Beginner's mind.

"In the mind of the beginner there are many possibilities, in the mind of the expert there are few."

- Shunryu Suzuki.

I don't mind how many times I begin again in my life. I will keep picking myself up, dusting myself down and starting over as many times as life demands it of me. I won't give up. Sure, that will keep me at square one, and yes, life has many times felt like trying to climb a greased pole. But the benefit of all this is the great opportunity to live life with beginner's mind. Again and again.

I'm going through the greatest transition of my life right now, it's a journey, an adventure, an unknown quantity. Every day when I wake, every day when I sleep. But it is what it is. The journey. My life as a pilgrimage. That's what my life became the day I started the first Zen Road Trip [Zen Road Trip is an unpublished memoir of my journeys]. But what are any of us doing but taking a journey, from birth through to death. What better form could it take than that of a pilgrimage?

Right now, the thoughts that are highest in my mind are those of retreat, pilgrimage, spiritual progress.

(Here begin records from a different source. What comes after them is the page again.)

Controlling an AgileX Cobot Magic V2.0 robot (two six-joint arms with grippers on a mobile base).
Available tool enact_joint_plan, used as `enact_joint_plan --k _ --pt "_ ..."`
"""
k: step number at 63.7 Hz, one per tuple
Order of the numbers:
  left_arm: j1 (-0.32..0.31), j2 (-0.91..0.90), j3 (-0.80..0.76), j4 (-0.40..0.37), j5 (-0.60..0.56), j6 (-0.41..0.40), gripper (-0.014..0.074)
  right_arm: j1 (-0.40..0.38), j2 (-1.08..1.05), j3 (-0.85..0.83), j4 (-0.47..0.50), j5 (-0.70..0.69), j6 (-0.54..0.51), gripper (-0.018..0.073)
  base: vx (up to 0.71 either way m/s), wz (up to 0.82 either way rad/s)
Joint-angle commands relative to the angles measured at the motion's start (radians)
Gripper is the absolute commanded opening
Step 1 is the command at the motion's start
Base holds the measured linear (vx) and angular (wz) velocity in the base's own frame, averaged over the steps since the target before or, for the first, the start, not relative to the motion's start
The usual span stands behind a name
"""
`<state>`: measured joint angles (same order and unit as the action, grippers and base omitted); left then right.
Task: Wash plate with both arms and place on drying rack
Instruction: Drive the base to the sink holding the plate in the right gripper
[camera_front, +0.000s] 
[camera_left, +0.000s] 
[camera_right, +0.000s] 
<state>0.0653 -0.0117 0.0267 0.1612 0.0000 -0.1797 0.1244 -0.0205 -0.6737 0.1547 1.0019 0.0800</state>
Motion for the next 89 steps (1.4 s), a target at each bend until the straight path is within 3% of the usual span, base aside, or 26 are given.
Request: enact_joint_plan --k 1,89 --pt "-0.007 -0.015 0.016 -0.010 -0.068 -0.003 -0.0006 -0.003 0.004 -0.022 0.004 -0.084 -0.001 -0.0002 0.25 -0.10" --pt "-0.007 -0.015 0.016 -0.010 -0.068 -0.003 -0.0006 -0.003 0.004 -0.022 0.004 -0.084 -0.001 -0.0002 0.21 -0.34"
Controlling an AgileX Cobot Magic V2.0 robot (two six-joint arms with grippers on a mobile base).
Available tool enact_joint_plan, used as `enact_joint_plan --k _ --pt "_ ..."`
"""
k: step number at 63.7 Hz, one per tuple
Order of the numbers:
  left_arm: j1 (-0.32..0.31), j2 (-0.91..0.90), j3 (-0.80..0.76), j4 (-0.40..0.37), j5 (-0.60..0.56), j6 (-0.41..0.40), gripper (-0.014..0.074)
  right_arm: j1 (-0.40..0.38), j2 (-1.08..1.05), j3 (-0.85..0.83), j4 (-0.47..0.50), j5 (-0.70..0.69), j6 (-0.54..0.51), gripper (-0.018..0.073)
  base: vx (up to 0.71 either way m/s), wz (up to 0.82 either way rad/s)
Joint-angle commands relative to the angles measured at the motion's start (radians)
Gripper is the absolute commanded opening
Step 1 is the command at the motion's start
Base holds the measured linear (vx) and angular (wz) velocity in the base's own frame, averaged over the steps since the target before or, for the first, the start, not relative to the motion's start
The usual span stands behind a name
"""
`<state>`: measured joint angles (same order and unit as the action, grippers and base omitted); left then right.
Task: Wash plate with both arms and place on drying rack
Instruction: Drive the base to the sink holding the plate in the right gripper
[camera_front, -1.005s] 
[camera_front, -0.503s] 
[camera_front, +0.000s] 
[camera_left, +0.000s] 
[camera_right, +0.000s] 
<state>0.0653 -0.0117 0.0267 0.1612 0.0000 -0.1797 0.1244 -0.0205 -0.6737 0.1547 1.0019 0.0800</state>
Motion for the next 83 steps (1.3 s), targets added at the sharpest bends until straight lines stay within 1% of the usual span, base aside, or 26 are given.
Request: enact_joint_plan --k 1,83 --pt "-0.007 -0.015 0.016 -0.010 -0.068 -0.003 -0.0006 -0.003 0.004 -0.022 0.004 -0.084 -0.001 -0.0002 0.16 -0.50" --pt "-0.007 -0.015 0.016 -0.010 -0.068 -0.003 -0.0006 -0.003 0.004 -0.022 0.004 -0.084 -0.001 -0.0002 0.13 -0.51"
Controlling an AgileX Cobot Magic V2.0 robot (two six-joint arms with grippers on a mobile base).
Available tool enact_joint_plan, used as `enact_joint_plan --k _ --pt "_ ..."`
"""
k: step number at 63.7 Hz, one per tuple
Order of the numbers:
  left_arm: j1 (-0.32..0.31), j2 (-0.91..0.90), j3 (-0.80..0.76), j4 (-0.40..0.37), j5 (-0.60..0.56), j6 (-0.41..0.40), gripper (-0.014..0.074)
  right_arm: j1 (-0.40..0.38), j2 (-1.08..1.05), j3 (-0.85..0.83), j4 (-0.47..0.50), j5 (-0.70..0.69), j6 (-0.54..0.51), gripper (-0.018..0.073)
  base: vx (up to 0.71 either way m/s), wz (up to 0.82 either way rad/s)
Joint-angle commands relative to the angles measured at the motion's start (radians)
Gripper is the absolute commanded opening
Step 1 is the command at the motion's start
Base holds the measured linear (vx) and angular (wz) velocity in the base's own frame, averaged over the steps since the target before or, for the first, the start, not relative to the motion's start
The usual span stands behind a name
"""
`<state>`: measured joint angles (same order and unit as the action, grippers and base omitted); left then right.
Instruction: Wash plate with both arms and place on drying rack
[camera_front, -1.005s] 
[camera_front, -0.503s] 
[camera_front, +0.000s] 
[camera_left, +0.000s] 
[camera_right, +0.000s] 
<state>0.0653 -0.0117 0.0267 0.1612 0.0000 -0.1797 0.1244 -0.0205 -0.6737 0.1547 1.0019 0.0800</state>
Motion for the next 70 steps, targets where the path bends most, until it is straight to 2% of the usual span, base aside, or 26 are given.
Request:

Most of all, to simply be.

The less time I spend online, the less time I want to spend online. I gave up RSS feeds this week. I've reduce my Twitter to a bare minimum, and still find discomfort with it, yet struggle to give it up. I read only two or three writers online regularly now. The rest, I can leave.

I'm planning to go and pick up a notebook tomorrow, so I can sit in the garden and write, without concern for battery levels, or online distractions. I want to read books printed on paper, not eBooks. All my books I gave over to eBooks so I could take them on my travels. I miss some of those spiritual texts. Many of them aren't available in eBook form anyway. Yes, I want to sit in the garden. Walk a little, meditate a lot. From this, I will sharpen my focus, and energise my path.

I'm looking for something else. Something deeper. I've been there before, every time life has thrown me a blinder, or a curve ball, or any one of those life events that come along and sharply slap us around the head and point us in the direction of our souls. But I don't want to hang around until I need another reminder. I'm weary of that process. I'm ready to pursue it through an act of positive energy. Once and for all.

I want what BashōIkkyū, or Ryōkan had, wandering pilgrims, with a simple but deeply spiritual way of being. I've tried everything else. To travel, to read, write, teach, meditate, what more do I need than that? Nothing. That's what.